# [ABOUT THIS TASK]
Using the material below, copy every line where "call" appears.

# [EXERCISE DATA]
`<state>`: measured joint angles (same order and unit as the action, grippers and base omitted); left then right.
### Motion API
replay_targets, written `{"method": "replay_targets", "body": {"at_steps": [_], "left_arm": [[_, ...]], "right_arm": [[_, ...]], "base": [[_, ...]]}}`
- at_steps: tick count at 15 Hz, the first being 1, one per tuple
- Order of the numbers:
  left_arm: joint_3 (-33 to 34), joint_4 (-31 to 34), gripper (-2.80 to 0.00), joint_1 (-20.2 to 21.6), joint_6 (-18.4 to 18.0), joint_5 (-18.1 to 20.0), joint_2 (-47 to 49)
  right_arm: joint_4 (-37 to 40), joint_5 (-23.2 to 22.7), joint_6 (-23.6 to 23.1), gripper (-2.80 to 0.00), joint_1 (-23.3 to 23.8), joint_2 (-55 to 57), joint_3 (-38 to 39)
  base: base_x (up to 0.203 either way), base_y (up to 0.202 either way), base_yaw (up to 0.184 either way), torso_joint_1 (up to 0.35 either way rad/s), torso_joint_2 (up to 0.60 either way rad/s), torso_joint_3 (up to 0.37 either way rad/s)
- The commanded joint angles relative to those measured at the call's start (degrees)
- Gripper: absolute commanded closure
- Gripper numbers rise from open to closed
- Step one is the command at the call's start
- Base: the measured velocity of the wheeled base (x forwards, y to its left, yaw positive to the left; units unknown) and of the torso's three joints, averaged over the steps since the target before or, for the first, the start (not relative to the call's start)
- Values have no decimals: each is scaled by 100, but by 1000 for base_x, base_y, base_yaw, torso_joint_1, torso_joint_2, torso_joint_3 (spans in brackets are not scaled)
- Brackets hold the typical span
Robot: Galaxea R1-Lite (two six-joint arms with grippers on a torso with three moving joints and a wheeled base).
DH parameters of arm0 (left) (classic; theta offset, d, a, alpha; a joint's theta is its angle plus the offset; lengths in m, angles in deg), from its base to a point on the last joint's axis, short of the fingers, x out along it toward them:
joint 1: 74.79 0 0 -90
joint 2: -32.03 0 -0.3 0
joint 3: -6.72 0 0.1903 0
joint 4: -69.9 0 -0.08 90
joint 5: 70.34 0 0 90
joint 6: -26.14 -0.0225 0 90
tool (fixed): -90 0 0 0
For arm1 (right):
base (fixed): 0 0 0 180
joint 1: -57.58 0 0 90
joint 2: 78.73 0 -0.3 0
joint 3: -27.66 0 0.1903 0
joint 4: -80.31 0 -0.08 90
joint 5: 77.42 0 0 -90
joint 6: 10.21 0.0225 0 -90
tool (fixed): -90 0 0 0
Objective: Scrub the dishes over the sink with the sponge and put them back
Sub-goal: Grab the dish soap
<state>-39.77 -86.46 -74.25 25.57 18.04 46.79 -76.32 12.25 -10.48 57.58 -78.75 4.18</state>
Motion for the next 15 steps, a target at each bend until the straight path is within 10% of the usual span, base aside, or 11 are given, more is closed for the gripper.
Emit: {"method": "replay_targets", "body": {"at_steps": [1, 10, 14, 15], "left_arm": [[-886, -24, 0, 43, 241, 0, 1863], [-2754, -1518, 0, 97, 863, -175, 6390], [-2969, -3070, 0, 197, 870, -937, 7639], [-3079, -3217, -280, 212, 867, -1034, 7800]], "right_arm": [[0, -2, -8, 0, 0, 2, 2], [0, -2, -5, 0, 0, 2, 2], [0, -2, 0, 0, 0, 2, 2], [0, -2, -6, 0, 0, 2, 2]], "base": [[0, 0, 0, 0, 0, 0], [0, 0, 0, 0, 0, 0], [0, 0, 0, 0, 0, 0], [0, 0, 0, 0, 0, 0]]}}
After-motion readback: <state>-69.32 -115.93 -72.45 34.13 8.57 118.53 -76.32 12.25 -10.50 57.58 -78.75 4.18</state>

# [RESULT FOR THIS EXERCISE]
- The commanded joint angles relative to those measured at the call's start (degrees)
- Step one is the command at the call's start
- Base: the measured velocity of the wheeled base (x forwards, y to its left, yaw positive to the left; units unknown) and of the torso's three joints, averaged over the steps since the target before or, for the first, the start (not relative to the call's start)

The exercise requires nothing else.